Of the things on your list, I'm most surprised by cognitive science and maybe game theory, unless you're talking about the fields' current insights rather than their expected future insights. In that case, I'm still somewhat surprised game theory is on this list. I'd love to learn what led you to this belief.

It's possible I only know the basics, so feel free to say "read more about what the fields actually offer and it'll be obvious if you've been on Less Wrong long enough."

I agree on most of this, but would you mind explaining why you think neuroscience is "mostly useless?" My intuition is the opposite. Also agreed that pure mathematics seems useful.

Even if we knew everything about brains, right now we lack conceptual/philosophical insight to turn that data into something useful. In turn, neuroscience is not even primarily concerned with getting such data, it develops its own generalizations that paint a picture of roughly how brains work, but this picture probably won't be detailed enough to capture the complexity of human (extrapolated) value, even if we knew how to interpret it, which we don't.

I was also wondering about neuroscience. If we take a CEV approach, wouldn't neuroscience be useful for actually determining the volitions to be extrapolated?

Agreed but would add algorithmic information theory, deep theoretical computer science, and maybe quantum information theory. There are some interesting questions about hypercomputation, getting information from context, and concrete semi-"physical" AI coordination problems. (Also reversible computing is just trippy as hell. Intuitions, especially "moral" intuitions, gawk at it.) These are of course secondary to study of updateless-like decision theories.

Also reversible computing is just trippy as hell. Intuitions, especially "moral" intuitions, gawk at it.

They do? Why? I haven't experienced moral trippiness myself. This may be because I haven't considered the same things you have or because my intuitions are eccentric. (Assume I mean 'eccentric in a different way to how your moral intuitions are eccentric' or not depending on whether you prefer to be seen as having typical moral intuitions or atypical ones.)

Of course you want to fail as quickly as you can, though you and I do seem to have slightly different intuitions about what is likely to end up being useful for friendliness content. Or rather, I have a slightly broader set of things that I think have a decent chance of being useful.

+1 just for the advice - I also do this, and it's the only way to get the right kind of insight to actually solve the problem. You want to climb what looks like an impossibly steep mountain, so you start by mapping the territory around the mountain - discovering where others have already been to, and potential ways up that don't work. Eventually you may well discover there's an EASY way up the mountain, or at least a practical one.

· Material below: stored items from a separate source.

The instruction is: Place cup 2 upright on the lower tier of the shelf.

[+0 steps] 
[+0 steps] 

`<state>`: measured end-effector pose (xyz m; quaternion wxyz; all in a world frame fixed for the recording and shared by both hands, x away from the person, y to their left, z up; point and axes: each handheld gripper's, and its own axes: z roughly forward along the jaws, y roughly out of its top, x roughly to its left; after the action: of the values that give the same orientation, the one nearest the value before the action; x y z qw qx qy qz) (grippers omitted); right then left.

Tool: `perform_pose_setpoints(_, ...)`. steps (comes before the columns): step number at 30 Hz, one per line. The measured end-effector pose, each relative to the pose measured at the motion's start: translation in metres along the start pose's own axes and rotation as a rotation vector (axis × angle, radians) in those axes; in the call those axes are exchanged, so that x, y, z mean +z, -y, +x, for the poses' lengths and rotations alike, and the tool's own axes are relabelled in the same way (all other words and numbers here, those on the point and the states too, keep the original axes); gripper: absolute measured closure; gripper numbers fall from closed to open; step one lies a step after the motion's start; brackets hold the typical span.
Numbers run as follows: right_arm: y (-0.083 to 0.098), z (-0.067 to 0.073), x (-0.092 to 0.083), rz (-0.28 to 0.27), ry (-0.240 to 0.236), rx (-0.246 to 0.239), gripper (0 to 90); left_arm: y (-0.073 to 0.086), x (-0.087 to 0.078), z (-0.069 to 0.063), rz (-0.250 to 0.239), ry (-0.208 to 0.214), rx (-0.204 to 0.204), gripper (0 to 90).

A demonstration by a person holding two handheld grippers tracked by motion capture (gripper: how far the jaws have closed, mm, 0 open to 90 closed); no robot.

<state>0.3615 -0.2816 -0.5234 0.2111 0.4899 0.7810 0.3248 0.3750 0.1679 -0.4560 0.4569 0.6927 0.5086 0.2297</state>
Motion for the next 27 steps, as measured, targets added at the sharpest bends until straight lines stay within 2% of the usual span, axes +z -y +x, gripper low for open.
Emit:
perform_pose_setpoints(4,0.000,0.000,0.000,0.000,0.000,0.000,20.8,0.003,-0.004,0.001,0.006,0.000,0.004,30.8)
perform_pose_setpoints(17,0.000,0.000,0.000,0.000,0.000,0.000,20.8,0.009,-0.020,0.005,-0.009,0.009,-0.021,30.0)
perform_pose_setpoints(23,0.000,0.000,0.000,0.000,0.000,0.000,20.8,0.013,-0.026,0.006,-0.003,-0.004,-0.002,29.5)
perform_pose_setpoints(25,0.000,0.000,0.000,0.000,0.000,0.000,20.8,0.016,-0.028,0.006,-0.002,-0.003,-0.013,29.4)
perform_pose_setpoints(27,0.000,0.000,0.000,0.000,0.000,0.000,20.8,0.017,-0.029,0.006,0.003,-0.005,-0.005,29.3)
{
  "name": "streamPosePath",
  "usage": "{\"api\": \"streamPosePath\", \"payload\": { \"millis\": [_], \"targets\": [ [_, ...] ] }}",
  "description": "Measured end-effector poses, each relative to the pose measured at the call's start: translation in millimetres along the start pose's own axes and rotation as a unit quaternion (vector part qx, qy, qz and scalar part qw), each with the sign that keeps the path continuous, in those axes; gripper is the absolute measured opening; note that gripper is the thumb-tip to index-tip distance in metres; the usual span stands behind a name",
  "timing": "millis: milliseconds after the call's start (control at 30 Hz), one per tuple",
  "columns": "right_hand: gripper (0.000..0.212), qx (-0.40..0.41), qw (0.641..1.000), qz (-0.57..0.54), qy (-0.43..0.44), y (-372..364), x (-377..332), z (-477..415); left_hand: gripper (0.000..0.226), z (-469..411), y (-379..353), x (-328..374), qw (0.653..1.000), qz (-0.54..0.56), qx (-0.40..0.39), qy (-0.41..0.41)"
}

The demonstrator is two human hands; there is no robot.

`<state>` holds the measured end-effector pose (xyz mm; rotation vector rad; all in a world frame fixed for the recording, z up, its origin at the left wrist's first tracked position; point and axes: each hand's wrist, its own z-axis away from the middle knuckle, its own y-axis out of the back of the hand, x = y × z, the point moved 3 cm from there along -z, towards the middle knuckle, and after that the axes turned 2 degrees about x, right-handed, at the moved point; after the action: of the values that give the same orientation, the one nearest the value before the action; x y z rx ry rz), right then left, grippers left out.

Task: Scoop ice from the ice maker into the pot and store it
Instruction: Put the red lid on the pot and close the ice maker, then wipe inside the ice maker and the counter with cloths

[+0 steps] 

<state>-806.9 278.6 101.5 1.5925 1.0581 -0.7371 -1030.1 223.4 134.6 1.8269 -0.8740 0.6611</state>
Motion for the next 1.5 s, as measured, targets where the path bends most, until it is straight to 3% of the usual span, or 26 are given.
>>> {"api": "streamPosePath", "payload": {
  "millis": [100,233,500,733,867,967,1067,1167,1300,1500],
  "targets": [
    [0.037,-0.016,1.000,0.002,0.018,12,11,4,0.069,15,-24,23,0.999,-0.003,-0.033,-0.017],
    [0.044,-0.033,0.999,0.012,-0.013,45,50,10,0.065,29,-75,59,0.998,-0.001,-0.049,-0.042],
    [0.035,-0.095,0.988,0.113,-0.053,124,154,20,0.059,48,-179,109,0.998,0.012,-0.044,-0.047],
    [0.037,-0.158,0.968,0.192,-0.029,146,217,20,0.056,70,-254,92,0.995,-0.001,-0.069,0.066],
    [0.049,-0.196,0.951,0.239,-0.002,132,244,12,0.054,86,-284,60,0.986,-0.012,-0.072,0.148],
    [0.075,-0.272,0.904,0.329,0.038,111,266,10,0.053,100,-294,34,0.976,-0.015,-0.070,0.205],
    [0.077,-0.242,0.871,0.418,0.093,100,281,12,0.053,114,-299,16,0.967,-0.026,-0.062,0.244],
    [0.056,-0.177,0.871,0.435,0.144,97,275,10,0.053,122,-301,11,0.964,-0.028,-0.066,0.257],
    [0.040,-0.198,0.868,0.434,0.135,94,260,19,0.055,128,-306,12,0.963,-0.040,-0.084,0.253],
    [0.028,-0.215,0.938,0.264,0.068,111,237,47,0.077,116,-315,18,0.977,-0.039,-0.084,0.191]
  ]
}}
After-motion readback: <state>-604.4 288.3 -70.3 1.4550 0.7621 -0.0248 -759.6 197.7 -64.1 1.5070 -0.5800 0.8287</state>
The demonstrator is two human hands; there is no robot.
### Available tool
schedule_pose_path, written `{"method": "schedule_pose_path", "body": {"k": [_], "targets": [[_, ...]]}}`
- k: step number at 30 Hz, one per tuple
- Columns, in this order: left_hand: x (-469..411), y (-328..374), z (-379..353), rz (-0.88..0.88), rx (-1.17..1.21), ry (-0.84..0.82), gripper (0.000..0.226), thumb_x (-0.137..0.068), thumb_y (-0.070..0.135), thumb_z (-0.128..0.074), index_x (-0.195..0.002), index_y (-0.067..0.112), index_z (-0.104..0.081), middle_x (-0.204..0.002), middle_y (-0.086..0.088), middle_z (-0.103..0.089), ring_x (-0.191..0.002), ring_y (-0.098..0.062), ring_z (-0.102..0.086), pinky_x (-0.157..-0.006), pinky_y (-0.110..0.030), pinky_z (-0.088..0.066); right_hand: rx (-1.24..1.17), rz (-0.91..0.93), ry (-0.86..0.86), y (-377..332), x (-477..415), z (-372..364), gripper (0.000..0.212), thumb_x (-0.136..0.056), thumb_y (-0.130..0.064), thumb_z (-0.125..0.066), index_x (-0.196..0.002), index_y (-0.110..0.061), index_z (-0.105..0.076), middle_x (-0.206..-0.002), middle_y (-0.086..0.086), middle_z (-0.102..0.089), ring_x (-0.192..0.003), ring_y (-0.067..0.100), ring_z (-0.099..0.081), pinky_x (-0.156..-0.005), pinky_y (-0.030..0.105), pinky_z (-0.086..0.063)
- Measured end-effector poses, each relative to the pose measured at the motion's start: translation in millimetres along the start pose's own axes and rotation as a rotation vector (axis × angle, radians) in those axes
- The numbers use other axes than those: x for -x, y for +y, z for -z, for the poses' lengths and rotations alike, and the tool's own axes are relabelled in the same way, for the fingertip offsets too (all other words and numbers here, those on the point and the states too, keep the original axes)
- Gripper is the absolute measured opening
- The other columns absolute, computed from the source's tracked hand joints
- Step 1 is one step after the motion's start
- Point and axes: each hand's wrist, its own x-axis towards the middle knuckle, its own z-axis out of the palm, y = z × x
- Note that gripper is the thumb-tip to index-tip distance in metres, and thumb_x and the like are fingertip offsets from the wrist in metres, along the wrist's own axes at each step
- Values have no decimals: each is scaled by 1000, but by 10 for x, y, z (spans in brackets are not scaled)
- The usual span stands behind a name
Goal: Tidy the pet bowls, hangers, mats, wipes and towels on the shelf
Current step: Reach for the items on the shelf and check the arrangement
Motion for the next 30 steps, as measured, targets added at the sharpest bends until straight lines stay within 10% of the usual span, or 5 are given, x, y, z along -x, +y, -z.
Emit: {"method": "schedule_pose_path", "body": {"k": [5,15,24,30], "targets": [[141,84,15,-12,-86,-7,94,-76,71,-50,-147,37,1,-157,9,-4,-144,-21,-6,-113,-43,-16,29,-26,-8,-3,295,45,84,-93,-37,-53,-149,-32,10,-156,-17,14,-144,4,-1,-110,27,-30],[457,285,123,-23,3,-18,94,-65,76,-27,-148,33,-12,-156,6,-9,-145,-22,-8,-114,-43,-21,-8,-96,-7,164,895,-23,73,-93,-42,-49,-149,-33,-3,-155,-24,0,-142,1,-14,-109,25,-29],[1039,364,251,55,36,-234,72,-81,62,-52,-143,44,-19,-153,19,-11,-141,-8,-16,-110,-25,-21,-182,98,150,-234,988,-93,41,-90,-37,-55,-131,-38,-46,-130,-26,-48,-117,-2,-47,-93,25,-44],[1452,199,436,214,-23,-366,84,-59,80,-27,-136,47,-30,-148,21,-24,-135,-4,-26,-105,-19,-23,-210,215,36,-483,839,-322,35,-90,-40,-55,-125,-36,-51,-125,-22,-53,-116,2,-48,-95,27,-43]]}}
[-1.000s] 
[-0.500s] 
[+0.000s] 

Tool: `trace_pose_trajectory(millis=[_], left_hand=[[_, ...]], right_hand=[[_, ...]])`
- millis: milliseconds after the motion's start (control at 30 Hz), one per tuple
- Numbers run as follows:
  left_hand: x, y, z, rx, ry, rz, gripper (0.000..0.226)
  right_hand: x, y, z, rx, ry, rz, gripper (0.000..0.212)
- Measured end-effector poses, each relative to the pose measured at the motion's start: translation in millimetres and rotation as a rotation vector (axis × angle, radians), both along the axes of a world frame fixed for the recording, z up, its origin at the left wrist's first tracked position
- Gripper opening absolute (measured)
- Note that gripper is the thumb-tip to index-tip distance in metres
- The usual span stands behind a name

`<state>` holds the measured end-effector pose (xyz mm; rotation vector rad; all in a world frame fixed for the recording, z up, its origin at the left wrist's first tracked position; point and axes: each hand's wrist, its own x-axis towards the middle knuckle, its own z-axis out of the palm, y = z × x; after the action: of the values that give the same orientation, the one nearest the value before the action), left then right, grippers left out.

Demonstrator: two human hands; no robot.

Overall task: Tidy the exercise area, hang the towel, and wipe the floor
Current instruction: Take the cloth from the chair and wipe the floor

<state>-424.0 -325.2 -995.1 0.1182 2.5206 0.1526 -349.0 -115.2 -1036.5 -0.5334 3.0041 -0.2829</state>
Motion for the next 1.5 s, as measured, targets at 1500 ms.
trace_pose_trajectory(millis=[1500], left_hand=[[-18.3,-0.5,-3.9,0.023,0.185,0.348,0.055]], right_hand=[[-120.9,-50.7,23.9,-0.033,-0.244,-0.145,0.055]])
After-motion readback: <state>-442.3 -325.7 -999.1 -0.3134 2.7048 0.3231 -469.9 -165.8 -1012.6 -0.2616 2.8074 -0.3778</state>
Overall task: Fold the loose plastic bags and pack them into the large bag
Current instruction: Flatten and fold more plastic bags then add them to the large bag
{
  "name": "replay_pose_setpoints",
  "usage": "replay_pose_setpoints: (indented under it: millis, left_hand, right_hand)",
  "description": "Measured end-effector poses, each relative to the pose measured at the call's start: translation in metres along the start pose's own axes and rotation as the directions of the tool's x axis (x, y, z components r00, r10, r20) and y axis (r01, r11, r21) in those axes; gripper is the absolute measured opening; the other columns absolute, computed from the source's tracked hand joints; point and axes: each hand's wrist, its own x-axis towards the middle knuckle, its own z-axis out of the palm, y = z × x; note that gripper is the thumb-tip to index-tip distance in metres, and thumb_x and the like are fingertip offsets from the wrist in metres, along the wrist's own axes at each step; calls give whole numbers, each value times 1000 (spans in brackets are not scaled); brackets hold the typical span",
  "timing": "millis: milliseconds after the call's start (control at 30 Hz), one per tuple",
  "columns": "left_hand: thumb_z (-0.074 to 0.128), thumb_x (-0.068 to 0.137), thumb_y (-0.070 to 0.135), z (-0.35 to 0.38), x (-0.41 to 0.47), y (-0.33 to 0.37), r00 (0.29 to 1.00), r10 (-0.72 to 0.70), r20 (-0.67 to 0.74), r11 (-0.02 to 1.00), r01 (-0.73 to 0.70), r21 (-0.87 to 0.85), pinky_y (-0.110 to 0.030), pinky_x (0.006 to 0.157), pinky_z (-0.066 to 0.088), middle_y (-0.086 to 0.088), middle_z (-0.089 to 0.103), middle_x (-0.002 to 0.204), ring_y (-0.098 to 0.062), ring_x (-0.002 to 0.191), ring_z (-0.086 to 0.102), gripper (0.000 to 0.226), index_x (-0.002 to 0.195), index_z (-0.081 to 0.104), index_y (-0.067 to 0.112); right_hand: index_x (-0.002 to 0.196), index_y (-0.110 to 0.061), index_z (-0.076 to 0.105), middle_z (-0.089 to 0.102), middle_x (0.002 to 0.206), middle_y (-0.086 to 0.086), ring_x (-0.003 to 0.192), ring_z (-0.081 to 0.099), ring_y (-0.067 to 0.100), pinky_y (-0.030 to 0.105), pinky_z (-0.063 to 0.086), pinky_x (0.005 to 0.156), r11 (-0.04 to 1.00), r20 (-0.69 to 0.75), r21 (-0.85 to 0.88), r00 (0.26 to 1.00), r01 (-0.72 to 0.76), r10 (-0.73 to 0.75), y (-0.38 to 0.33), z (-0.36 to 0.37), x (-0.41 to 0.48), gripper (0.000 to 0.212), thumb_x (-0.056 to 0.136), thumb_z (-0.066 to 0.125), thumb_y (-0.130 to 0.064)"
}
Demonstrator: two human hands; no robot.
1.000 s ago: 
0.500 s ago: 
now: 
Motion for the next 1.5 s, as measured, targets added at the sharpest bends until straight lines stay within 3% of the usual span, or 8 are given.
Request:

I've certainly found this to be a useful strategy when dealing with complicated problems in software development. Sometimes a problem is just too big, and I can't quite see how all the pieces need to fit together. If I allow myself to leave some important design problems unresolved while I work on the parts that I do understand well enough to write, I often find that the other pieces then fall into place straightforwardly.

[-][anonymous]00

How about trying to interact with a lot of humans that are different from you? This would result in you having more models of parts of humanity in your mind, each of which would control your behavior to some degree. It seems like a practical way to get closer to implementing CEV yourself.